Diagnostics & Imaging Week Associate
Natus Medical (San Carlos, California) reported that it has agreed to acquire privately held Olympic Medical (Seattle) in a cash acquisition valued at about $19.3 million. The company said it expects to complete the acquisition "immediately."
Natus, a provider of healthcare products used for the screening, detection, treatment, monitoring and tracking of medical ailments such as hearing impairment, neurological dysfunction, epilepsy, sleep disorders, newborn jaundice and newborn metabolic testing, will pay about $16.6 million at closing and assume Olympic's existing payables, including roughly $2.7 million of debt. It is expected to have about $1.2 million in cash on its balance sheet as of the closing.
Olympic develops medical products used in the neonatal intensive care unit (NICU) and pediatric department of the hospital, including devices for the detection of neurologic function of newborns.
"The acquisition of Olympic strengthens our position as the market leader in the development of products for the detection, treatment, monitoring and tracking of common disorders in newborns and children," said Jim Hawkins, president/CEO of Natus during a conference call to discuss the deal.
"We believe that we can add significant value to Olympic Medical by leveraging their unique products through our marketing and sales organizations," Hawkins said, adding that Olympic "is a profitable operation, delivering high-quality products to their customers, including a significant recurring revenue stream generated through disposable products. We will seek to accelerate Olympic's sales growth by bringing their products into new markets around the world."
One of the most promising opportunities that Olympic presents, according to Natus, is its Cool-Cap system, a device designed for infants younger than 36 weeks who suffer brain trauma from a loss of oxygen during delivery – called severe hypoxic-ischemic encephalopathy – which can happen if the umbilical cord is in the wrong position, if the placenta comes loose from the uterus or if the uterus tears.
Cooling, or mild hypothermia, is thought to help prevent the damage that occurs when brain cells are deprived of oxygen and begin to die, especially within the critical six hours following birth.
The device, which is still awaiting FDA approval, was cleared by the FDA's neurological device panel by a 5-1 vote in June of 2005.

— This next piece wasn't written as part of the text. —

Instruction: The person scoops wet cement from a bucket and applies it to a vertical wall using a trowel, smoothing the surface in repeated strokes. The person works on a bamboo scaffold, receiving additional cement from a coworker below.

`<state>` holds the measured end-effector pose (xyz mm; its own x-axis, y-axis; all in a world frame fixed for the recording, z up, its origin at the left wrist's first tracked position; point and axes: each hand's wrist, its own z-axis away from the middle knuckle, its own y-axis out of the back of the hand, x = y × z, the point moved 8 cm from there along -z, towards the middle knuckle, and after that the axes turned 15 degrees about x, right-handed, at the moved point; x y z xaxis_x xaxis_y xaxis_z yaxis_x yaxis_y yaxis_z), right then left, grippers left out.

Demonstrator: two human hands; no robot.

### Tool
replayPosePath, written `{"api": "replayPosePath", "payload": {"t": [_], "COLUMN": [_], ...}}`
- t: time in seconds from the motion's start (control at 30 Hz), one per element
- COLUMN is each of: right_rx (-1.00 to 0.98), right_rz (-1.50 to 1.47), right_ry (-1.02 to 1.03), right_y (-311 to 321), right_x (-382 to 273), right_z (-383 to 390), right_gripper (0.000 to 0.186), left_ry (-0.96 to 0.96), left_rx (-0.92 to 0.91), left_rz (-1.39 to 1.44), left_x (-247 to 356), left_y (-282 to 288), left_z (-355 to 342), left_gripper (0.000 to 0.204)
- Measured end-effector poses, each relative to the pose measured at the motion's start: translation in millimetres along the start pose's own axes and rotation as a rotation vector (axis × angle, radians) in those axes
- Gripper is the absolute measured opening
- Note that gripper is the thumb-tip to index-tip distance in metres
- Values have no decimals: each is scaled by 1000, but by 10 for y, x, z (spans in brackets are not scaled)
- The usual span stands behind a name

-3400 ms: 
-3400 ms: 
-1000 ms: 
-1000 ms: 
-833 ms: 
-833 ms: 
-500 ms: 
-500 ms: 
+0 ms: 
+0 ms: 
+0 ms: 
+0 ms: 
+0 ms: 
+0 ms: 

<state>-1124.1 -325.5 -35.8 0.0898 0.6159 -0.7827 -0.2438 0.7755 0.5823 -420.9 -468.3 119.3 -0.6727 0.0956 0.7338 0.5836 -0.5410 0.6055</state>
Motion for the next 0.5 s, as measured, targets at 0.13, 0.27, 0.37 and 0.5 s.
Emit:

"If approved," said Hawkins, this system "will become the only FDA-approved device on the market for lowering body temperature as a treatment for birth asphyxia."
He noted that the condition occurs in six out of every 1,000 live births and, according to results presented by Olympic and the FDA, 45% of babies treated with the Cool-Cap just after birth survived without serious brain damage, compared to 34% of babies treated with standard care. The study also showed, however, that the device was not as helpful for patients with the most severe brain injuries.
Since the Cool-Cap is not approved, Hawkins noted that his company expects to take a one time 4Q06 charge for the write-off of acquired in-process research and development associated with the acquisition, which the company expects could be in the range of $4 million to $6 million.
Another important device for Olympic is its CFM 6000, a cerebral function monitor that received FDA marketing clearance in May 2003. It is designed for long-term patient monitoring in the neonatal intensive care unit and other acute-care departments.
The company said it plans to retain Olympic's Seattle-based operations, as well as their already established brands and existing products.
Jay Jones, president and founder of Olympic, will continue on as president of the organization. Olympic has about 100 employees and recorded sales of $16 million during calendar 2005.
Olympic currently sells it products through telemarketing, mail order and distributors, primarily in the U.S.